With a new trade deal almost in place, U.S. private capital, with energy companies in the vanguard, could be poised to inject billions of dollars into Mexico’s wobbly economy.

The resounding December vote by the U.S. House of Representatives in favor of the United States-Mexico-Canada Agreement (USMCA) — the former NAFTA — and the announcement of a renewal of Washington’s América Crece/Growth in the Americas initiative comes as welcome news to Mexico, which saw no economic growth in 2019.

In a letter to the lawmakers ahead of the USMCA vote, Tom Linebarger, chair of the trade and international committee at the Business Roundtable, a lobbying group for blue-chip U.S. companies, said that 12 million U.S. jobs and $1.4 trillion worth of trade with Canada and Mexico depended on their vote.
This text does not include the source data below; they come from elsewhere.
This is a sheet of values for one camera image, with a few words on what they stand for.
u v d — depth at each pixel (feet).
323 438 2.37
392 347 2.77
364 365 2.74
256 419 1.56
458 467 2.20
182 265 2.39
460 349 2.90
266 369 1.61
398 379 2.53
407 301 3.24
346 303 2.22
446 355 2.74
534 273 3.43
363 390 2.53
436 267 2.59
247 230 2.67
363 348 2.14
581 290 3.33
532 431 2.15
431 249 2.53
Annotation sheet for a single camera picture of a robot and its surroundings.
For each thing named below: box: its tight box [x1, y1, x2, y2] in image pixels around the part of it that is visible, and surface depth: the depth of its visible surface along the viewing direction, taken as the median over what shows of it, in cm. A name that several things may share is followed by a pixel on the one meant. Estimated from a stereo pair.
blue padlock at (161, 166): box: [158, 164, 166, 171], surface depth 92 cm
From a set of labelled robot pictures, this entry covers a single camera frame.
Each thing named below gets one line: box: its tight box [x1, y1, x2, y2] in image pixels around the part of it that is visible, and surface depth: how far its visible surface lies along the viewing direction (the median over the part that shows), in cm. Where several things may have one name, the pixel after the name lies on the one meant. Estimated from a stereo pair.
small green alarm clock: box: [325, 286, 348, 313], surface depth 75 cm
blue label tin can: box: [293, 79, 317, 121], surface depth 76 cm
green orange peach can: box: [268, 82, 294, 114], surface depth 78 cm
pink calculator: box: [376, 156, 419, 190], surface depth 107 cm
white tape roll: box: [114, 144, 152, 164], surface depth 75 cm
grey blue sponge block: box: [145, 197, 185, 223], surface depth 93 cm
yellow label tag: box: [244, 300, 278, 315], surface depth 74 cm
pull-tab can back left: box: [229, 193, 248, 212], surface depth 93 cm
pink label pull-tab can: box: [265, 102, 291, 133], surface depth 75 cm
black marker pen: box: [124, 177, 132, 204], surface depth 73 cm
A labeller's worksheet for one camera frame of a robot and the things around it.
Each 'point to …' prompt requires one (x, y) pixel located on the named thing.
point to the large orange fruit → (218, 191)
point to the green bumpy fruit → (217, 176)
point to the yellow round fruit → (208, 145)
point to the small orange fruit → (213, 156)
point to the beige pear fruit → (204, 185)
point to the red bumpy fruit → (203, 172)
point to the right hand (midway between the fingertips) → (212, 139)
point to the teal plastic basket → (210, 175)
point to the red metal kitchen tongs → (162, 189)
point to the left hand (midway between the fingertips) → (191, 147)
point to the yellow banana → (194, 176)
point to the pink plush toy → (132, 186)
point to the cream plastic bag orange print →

Even though it won an overwhelming majority, the vote was preceded by months of tense negotiations between the Democratic Speaker of the House Nancy Pelosi and senior administration officials.

The Mexican position on energy was not at issue. Mexico insisted, as it did under Nafta, on reserving its “sovereign right to reform its Constitution and its domestic legislation” — in other words it can, whenever it wants, decide to reverse the 2013 energy reform or, indeed, to make it much more radical.